Robots: man's new best friend?
The 29 year old Erica, living near Budapest, has been in a wheelchair since a road accident at the age of 2. Erica and her guide dog, Borka, are helping scientists from a European Union research project, LIREC, understand how robotic assistants can best interact with humans.
Asides from being a companion and a means of social integration, Borka helps physically by carrying out tasks like retrieving objects, opening doors or using light switches. Observations are made in a special room fitted with cameras to study how dogs interact, communicate, follow orders and behave in certain situations. The LIREC scientists want to use this behaviour as a model for robots, to make them more companion-like.
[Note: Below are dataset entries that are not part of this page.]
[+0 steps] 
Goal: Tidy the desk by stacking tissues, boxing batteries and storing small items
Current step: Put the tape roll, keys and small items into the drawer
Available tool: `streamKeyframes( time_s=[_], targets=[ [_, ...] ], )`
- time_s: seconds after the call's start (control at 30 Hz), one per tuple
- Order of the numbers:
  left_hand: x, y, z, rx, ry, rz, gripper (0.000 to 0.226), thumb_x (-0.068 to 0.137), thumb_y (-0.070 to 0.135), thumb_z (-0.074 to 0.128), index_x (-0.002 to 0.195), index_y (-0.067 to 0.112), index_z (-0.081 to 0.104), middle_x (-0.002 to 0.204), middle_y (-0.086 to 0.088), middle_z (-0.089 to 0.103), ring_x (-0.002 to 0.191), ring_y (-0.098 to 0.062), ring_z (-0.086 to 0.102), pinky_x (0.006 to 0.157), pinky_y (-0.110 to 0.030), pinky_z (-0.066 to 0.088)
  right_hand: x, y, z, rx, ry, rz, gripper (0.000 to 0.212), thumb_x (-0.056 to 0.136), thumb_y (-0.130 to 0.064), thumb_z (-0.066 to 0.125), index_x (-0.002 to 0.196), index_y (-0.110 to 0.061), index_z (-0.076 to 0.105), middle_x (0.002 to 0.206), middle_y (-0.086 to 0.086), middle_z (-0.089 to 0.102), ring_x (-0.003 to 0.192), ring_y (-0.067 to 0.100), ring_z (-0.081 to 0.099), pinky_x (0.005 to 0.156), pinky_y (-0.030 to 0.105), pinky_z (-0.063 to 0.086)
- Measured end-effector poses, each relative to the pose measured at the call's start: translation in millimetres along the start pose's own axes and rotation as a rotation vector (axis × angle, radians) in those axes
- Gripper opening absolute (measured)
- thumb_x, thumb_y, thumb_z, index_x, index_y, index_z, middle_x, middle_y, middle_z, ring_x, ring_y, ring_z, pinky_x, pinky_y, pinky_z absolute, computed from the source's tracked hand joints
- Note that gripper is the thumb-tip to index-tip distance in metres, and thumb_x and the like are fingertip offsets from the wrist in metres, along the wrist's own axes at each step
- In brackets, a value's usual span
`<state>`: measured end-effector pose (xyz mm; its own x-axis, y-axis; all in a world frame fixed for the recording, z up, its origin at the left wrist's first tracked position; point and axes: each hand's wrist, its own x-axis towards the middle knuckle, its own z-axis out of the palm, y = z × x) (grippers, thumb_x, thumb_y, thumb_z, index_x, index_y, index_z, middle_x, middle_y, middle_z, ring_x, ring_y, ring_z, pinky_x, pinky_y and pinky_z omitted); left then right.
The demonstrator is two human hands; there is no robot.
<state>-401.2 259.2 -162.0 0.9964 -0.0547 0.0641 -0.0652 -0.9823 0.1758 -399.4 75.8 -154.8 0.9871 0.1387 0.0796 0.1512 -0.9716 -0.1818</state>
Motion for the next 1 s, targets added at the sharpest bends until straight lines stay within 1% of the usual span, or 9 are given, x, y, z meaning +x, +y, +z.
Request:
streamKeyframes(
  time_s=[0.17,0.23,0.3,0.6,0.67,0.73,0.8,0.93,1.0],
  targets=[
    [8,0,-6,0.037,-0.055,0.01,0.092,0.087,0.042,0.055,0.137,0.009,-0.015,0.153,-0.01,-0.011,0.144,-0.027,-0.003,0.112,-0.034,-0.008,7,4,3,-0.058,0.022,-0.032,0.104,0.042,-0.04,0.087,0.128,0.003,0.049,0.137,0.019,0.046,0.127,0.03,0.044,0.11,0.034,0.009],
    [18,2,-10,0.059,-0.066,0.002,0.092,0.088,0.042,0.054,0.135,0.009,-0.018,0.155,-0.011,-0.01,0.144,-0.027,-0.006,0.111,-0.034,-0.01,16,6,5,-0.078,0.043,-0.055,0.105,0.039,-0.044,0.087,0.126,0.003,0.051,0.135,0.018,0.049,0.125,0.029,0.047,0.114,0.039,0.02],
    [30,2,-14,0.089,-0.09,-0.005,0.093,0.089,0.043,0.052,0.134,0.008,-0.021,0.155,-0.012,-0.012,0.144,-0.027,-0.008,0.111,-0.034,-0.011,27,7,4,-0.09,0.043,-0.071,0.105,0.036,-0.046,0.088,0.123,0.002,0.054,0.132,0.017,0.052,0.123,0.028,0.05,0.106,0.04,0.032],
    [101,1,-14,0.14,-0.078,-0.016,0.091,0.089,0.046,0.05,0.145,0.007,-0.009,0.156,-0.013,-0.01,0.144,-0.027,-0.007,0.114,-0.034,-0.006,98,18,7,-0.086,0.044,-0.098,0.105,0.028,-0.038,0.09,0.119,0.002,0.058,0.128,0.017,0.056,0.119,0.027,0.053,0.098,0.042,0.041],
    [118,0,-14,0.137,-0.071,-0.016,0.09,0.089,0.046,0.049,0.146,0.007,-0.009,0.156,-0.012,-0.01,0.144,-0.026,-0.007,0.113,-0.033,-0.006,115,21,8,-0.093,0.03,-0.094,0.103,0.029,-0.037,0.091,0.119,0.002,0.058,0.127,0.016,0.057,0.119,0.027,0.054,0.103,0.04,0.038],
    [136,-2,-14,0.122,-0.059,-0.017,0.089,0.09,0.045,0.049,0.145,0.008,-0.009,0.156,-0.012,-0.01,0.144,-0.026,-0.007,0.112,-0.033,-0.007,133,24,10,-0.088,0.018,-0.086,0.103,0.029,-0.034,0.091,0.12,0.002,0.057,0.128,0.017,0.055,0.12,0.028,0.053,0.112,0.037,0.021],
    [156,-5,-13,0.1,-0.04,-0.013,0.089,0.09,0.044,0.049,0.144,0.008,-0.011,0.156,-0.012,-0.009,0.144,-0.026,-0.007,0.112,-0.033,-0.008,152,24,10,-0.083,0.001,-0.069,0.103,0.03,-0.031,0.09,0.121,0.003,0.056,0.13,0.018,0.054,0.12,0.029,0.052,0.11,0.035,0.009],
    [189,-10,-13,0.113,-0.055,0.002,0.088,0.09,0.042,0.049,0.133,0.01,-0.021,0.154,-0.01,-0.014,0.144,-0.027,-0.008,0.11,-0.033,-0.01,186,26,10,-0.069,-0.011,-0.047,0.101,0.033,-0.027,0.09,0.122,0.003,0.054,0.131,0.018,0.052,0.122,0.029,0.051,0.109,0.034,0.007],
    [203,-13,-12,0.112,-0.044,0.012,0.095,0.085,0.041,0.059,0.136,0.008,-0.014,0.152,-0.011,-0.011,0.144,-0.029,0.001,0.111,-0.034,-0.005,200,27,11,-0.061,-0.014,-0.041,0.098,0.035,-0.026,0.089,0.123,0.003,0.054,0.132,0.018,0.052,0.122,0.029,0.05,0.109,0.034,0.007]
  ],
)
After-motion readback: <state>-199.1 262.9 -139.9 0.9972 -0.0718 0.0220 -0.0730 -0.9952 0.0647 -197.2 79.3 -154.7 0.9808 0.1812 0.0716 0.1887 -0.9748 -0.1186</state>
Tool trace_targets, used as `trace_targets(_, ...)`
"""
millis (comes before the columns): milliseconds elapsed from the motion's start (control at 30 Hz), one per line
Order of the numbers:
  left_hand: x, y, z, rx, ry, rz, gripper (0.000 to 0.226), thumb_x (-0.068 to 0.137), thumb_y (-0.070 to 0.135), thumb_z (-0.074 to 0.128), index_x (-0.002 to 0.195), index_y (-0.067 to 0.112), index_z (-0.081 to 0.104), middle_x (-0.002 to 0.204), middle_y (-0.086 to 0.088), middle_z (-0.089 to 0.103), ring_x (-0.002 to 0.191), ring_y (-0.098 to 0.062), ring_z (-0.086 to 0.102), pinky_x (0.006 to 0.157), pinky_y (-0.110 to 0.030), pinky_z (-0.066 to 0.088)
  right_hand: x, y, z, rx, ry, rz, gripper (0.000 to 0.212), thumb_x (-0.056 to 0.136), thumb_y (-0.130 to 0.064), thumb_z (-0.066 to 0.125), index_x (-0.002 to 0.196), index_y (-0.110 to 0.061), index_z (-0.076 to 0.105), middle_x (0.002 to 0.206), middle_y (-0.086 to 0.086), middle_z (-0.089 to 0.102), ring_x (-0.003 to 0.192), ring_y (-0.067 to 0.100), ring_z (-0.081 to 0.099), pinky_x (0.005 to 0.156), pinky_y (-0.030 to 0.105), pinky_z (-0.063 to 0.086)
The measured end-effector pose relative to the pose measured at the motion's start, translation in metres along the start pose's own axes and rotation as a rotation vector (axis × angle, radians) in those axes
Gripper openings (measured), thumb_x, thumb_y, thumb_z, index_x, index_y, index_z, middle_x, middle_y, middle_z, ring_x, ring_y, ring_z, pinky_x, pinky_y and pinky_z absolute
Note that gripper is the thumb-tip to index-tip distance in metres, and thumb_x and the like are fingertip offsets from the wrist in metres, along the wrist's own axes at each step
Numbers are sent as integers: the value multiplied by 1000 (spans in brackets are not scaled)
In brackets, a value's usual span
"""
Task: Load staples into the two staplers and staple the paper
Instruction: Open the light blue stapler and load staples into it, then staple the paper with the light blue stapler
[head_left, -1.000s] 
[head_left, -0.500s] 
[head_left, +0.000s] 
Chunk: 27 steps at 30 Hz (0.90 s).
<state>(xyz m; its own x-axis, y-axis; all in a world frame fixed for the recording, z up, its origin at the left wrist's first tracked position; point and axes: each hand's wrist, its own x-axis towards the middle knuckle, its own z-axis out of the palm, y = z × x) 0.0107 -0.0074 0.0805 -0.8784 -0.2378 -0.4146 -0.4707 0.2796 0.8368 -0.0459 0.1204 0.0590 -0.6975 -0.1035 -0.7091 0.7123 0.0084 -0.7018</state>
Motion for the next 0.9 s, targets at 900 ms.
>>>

Researchers test their robot prototypes in real-life situations at a residential home in the university town of Hatfield, near London. One robot, called Pioneer, reacts when the refrigerator door is opened and, using patterns on the ceiling for navigations, approaches the user to help carry their drink. After the user returns to his desk, the activation of the computer screen signals Pioneer to bring the drink to the user. It does not require much imagination to see that a robot like Pioneer could also be useful in assisting a person with disabilities. Following other behavioural models, another robot prototype manages a comfortable distance from the user. Laser, infrared and optical detectors are used to measure this distance, respecting the personal space of the user.
Since there is not just a technical interest in the robots, many of the project's important scientists are biologists, who want to study and mimic natural cognitive and behavioural processes. Dogs react to changes in an environment, when a new object is placed in a room or when someone new enters, for example. They can sense trouble and react to people's emotions. There is no need or wish for robots to replace the role of dogs, but understanding how a dog attracts attention or how its personality plays a role during interaction could help scientists to develop robots that are easier to use and are more acceptable by users unfamiliar with technology.
An attempt to bring more personality to robotic technology is to be found at Heriot Watt University in Edinburgh. SARAH is a virtual character embodied by a seeing, talking and mobile robot with a face on the monitor. SARAH is a Social Agent Robot to Aid Humans. She can perform tasks in the lab like bringing someone the telephone when it rings. Similar to the robot Pioneer, SARAH uses patterns on the ceiling to navigate.
The developers of SARAH have implemented the concept of migration: transferring the "mind" of SARAH, which after all is just software, to other electronic devices throughout the building. SARAH can be carried around by a user in the form of a handheld device. She can also be found on a big flatscreen monitor, where she can recognise a person standing in front of her or answer questions sent by SMS.
This kind of transferral of social and cognitive attributes into robotic technologies is an important step towards bringing these prototypes into the home and workplace.